To Premiere At Smith Education
Symposium Nov. 3 ­ 4

Editor's note: Digital video outtakes from the documentary film"'Only' a Teacher" featuring Springfield, Mass., science teacher Aurora Fleming and Hadley, Mass., second-grade teacher Brian Sheehy and their students, are available. To obtain, contact Laurie Fenlason at (413) 585-2190 or lfenlason@smith.edu.

A number of leading figures in education research and reform, among them Theodore Sizer, chair of the Coalition of Essential Schools, and Sonia Nieto, a noted scholar of multicultural education, will gather at Smith College on Friday, Nov. 3, and Saturday, Nov. 4, for a symposium titled "Teaching in America."

A highlight of the symposium will be the premiere of "'Only' a Teacher," a three-part documentary film by Northampton filmmaker Claudia Levin, which will serve as a focus for discussions.

More than five years in the making, "'Only' a Teacher" examines the changing role of the American teacher from the mid-1800s to today. Although filming took place across the country, the series also features two teachers from Western Massachusetts -- Aurora Fleming, recently retired from Forest Park Middle School in Springfield, Mass., and Brian Sheehy of Hadley Elementary School in Hadley, Mass. Interviews with teachers like Fleming and Sheehy bring home the teachers' personal sense of mission, while historical context helps reveal the roots of our current educational practices and concerns. These concerns include teacher training, professional recognition, working conditions, unions and teachers' roles in the struggle for social change.

The symposium begins at 4 p.m. Friday with Sizer presenting the keynote address, titled "A Happy Place to Work." The former dean of the Graduate School of Education at Harvard University, Sizer is the author of several influential books on school reform, including "Horace's Compromise: The Dilemma of the American High School."

At 7 p.m., participants will watch and discuss the "'Only' a Teacher" episode titled "Those Who Can ... Teach." The one-hour episode examines the professionalization of teaching from the early development of school bureaucracies and the attendant rise of teachers' unions, exposing America's ambivalence toward a profession practiced mostly by women.

Sessions on Saturday begin at 10 a.m. with a screening of the film segment titled "A Teacher Affects Eternity." The episode explores the ongoing importance of teachers in the lives of their students, emphasizing their crucial influence as role models and upholders of social norms. An 11 a.m. keynote speech by Nieto, professor of language, literacy and culture at the University of Massachusetts and author of "The Light in Their Eyes: Creating Multicultural Learning Communities," will address what keeps teachers going in the face of often overwhelming expectations.

The final episode of the film, "Educating to End Inequity," examines issues in school reform and their relationship to social change from the end of the 19th century to the present.
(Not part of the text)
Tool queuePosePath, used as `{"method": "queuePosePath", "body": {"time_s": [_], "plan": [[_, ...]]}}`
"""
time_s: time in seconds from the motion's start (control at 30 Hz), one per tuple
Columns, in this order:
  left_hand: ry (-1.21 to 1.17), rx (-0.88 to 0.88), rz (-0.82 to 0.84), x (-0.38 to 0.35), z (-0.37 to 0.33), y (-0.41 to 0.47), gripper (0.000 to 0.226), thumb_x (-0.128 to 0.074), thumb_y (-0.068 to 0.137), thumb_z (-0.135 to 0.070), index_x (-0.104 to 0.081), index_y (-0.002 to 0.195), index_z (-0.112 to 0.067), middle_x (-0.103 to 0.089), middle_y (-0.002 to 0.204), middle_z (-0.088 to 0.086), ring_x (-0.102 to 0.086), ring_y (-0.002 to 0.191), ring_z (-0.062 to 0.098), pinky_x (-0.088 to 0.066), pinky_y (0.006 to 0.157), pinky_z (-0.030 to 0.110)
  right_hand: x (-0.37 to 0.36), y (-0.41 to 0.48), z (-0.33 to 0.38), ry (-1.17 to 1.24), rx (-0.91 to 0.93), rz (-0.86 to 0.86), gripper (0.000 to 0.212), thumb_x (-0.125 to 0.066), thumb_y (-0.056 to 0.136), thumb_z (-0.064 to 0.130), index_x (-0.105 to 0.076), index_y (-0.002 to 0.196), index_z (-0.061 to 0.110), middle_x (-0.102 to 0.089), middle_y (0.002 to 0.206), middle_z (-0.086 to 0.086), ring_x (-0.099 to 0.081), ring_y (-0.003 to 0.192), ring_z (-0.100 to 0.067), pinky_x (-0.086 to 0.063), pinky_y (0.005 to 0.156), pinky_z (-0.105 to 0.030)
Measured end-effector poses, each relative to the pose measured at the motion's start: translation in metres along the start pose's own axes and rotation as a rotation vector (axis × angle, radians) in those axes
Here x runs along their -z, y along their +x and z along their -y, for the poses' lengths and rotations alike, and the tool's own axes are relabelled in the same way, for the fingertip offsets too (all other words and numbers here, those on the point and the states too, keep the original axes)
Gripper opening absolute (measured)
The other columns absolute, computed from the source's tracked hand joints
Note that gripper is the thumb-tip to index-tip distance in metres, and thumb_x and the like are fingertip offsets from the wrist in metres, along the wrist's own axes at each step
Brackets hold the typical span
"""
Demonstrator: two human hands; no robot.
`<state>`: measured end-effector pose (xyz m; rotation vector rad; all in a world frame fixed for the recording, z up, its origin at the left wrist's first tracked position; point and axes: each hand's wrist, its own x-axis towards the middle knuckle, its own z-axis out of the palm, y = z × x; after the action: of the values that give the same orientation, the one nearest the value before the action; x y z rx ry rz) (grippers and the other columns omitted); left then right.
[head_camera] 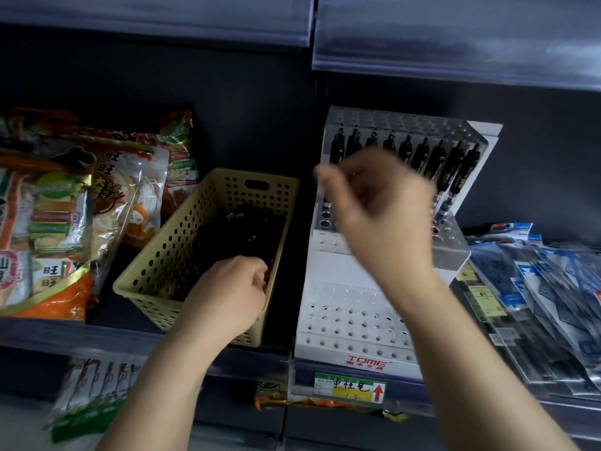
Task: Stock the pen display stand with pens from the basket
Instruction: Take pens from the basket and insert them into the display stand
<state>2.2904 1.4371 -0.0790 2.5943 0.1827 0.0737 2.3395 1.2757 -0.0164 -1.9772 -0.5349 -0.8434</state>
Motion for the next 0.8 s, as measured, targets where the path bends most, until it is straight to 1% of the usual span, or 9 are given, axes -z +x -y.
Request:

It will be shown at 1:30 p.m. In the concluding panel discussion of the symposium, at 2:30 p.m., participants will envision alternatives in education, including the most effective roles for teachers in school reform.

The symposium, a collaboration among Levin and the Smith College Department of Education and Child Study and the Project on Women and Social Change, is free, open to the public and wheechair accessible. All sessions take place in Wright Hall Auditorium. Massachusetts educators can receive a three-hour Certificate of Attendance for each day of participation.

"'Only' a Teacher" was funded in part by the Ford Foundation, the John D. and Catherine T. MacArthur Foundation, the William and Flora Hewlett Foundation and the state humanities councils of Massachusetts, North Carolina, South Carolina, California and New York.
For more information, see www.smith.edu/onlyateacher, call (413) 585-3557, or e-mail rfordham@smith.edu.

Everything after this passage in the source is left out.